* **About this exercise**
Your task is to transcribe the entries below exactly, from their first line down to the line containing "An example of", and to stop there.

* **Task inputs**
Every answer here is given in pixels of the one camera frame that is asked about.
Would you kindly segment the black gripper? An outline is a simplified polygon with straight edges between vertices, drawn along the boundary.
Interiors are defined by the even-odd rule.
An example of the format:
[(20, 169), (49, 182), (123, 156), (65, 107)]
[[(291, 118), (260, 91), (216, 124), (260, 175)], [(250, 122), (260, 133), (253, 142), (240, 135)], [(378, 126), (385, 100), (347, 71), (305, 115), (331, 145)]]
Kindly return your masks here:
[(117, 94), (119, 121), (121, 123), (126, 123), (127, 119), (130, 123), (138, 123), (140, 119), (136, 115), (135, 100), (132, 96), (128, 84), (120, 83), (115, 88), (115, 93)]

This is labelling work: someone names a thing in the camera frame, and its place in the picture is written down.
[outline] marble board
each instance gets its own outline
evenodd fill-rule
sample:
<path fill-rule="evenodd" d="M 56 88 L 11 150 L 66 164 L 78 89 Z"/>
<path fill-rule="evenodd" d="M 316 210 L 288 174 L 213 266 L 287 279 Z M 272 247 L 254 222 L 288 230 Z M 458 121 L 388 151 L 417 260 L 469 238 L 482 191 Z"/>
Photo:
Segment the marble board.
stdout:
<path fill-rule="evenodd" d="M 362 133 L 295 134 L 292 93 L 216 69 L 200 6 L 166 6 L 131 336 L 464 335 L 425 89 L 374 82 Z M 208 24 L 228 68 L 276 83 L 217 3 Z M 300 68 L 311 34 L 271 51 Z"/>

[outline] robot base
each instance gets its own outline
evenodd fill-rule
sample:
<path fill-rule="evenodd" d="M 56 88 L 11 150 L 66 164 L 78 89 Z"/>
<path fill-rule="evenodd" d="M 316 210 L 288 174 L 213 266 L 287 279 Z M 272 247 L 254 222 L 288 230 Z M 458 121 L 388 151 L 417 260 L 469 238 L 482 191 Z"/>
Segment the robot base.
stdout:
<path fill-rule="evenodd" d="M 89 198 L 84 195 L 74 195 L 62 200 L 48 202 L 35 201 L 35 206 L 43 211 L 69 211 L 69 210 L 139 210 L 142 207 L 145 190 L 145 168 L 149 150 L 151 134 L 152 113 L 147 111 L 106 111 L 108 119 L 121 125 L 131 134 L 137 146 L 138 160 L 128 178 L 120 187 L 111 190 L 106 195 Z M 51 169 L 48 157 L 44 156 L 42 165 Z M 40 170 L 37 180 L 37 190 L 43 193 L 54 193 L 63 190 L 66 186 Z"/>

* **Exercise response**
Every answer here is given in pixels of the one camera frame that is asked about.
Would you kindly segment the black gripper? An outline is a simplified polygon with straight edges between vertices, drawn along the boundary.
Interiors are defined by the even-odd rule.
An example of the format:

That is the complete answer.